O dólar abriu em alta nesta quarta-feira, cotado a R$ 5,193, com reação aos indicadores de inflação dos EUA. A proximidade das reuniões de política monetária do Fed e do Copom aumenta a cautela dos investidores sobre trajetórias de juros.

A moeda acumula alta de 5,5% desde 12 de maio, período de valorização frente ao real. O movimento ganhou impulso após divulgação de dados de preços e de emprego nos EUA, indicando inflação elevada e mercado de trabalho resiliente.

Mercado externo e cenário global

O ambiente de juros mais altos persistiu, com expectativa de que o CPI confirme trajetória de inflação nos EUA. Analistas apontam que o Fed pode manter postura restritiva, o que sustenta dólar e yields.

Impactos no Brasil

Taxas americanas mais elevadas dificultam a atração de recursos para ativos brasileiros.

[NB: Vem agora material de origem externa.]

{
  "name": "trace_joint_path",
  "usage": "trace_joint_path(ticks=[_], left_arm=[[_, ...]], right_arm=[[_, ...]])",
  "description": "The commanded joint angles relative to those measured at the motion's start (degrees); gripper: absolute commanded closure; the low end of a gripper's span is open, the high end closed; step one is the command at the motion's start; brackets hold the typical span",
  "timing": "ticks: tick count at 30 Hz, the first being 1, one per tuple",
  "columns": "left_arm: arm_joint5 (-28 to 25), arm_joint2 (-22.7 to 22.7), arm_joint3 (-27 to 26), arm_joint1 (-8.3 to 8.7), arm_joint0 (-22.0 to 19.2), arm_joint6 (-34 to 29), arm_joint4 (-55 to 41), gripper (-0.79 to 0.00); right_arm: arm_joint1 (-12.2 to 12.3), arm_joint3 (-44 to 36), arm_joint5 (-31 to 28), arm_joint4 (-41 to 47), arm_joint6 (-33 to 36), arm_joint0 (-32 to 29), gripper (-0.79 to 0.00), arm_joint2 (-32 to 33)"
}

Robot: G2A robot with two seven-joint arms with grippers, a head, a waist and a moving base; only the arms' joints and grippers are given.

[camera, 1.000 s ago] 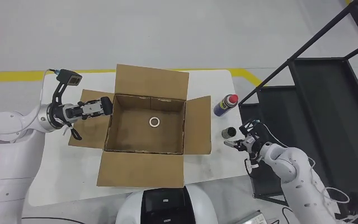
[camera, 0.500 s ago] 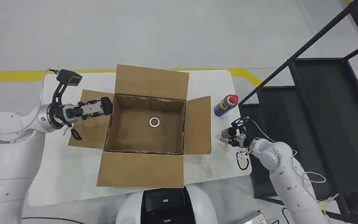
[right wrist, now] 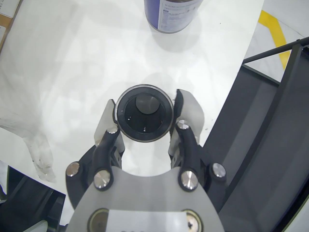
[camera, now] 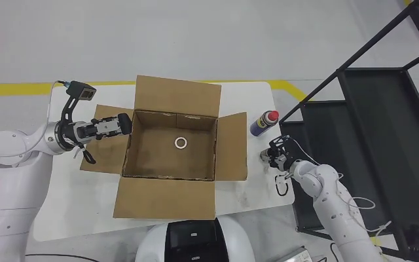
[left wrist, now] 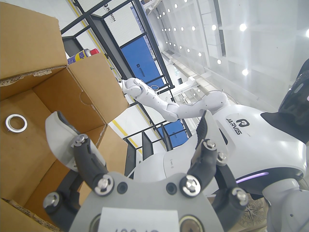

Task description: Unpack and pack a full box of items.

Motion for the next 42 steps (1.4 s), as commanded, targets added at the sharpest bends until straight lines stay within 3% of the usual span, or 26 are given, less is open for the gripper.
trace_joint_path(ticks=[1, 9, 17, 24, 32, 42], left_arm=[[0.0, 0.0, 0.0, 0.0, 0.0, 0.0, 0.0, -0.785], [0.0, 0.0, 0.0, 0.0, 0.0, 0.0, 0.0, -0.785], [0.0, 0.0, 0.0, 0.0, 0.0, 0.0, 0.0, -0.785], [0.0, 0.0, 0.0, 0.0, 0.0, 0.0, 0.0, -0.785], [0.0, 0.0, 0.0, 0.0, 0.0, 0.0, 0.0, -0.785], [0.0, 0.0, 0.0, 0.0, 0.0, 0.0, 0.0, -0.785]], right_arm=[[-0.02, -0.17, 0.07, 0.22, -0.05, 0.07, 0.0, -0.19], [0.7, -6.24, -4.67, 4.86, 0.0, -4.06, 0.0, 3.42], [2.08, -25.36, -7.9, 10.02, 1.72, -15.82, 0.0, 14.84], [2.19, -41.56, -4.22, 5.79, 1.73, -17.87, 0.0, 16.41], [1.96, -45.26, -3.9, 3.46, 4.39, -8.65, 0.0, 5.25], [-0.82, -32.3, -2.78, 6.8, 13.06, 13.46, 0.0, -20.19]])
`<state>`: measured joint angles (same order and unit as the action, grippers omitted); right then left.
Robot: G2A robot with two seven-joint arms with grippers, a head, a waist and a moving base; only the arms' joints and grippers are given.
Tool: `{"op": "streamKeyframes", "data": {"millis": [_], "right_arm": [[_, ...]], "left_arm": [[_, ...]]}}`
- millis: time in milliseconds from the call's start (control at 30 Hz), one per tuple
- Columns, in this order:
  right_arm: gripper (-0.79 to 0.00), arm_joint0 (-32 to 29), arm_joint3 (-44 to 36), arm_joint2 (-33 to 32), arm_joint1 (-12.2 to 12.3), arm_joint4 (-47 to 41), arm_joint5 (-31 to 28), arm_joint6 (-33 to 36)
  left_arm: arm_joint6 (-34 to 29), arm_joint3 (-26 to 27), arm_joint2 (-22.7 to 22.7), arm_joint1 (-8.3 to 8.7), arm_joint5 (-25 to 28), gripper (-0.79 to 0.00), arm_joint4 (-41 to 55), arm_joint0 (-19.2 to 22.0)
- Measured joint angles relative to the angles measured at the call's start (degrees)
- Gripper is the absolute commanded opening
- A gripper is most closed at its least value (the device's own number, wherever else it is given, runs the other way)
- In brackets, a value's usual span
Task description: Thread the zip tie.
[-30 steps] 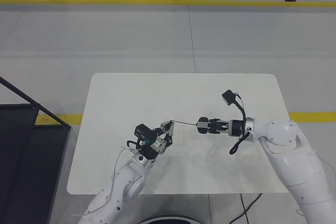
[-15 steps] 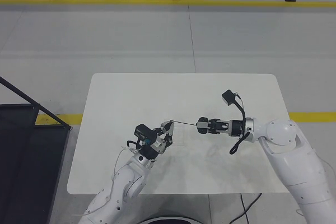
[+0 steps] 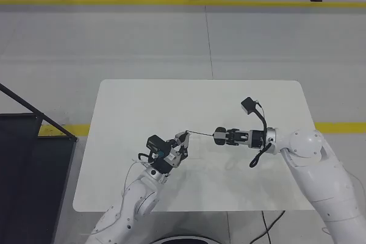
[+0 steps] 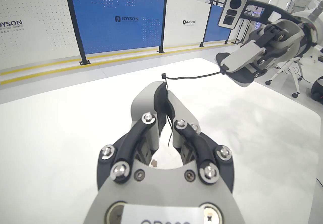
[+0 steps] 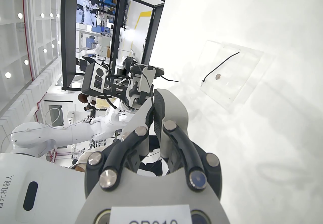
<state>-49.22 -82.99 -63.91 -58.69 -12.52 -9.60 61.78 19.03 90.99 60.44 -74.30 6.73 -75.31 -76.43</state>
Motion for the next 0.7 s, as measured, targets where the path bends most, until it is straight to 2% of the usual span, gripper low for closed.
{"op": "streamKeyframes", "data": {"millis": [700], "right_arm": [[-0.785,0.05,0.15,-0.31,0.07,0.09,-0.55,0.76]], "left_arm": [[0.00,0.00,0.00,0.00,0.00,-0.785,0.00,0.00]]}}
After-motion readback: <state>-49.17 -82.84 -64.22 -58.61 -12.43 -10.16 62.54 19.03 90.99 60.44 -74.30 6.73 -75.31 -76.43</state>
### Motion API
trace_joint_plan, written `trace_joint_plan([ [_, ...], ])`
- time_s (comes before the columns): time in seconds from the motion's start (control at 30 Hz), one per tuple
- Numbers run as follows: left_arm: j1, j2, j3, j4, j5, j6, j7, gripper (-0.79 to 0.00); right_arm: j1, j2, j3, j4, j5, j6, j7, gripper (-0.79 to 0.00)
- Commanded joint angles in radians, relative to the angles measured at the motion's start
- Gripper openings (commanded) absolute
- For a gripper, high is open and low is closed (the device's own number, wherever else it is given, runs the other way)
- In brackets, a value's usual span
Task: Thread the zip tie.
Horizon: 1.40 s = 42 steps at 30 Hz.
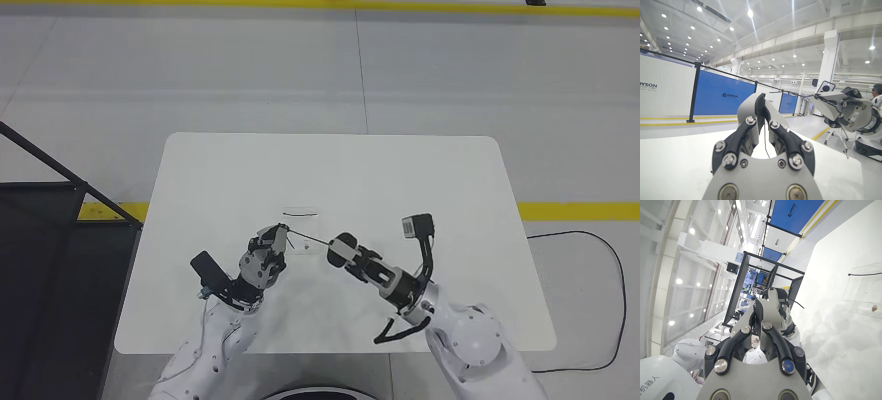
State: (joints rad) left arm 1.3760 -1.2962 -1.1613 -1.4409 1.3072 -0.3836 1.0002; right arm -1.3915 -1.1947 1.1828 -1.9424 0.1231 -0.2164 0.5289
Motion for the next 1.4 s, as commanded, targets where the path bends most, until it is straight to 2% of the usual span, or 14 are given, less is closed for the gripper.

O dólar passa a influenciar o dólar turismo e a demanda por cadeia de commodities, pressionando o câmbio local.

Copom e câmbio no Brasil

A terça de junho reserva a decisão sobre a Selic, prevista para 16-17. A aposta de corte de 0,25 p.p. reduziu-se, refletindo riscos fiscais e inflação. Expectativas mudaram de 74% para 35% de cortes.

Ibovespa e fluxo externo

O Ibovespa subiu 0,7% ontem, mas mantém queda de 15% na parcial desde 14 de abril. Em maio, estrangeiros retiraram R$ 14,9 bilhões da B3, maior saída desde janeiro de 2022, segundo a Elos Ayta.

Petróleo e risco geopolítico

O Brent negociado em agosto ficou em torno de US$ 92,91 o barril, alta de cerca de 1,6%. Questões geopolíticas e ataques entre EUA, Irã e aliados continuam pressionando o fluxo de capitais e o câmbio.

Conflitos no exterior

Estados Unidos e Irã retomaram ataques após choques entre forças americanas e alvos iranianos. A escalada aumenta a volatilidade nos mercados e pode influenciar o preço de commodities e a percepção de risco global.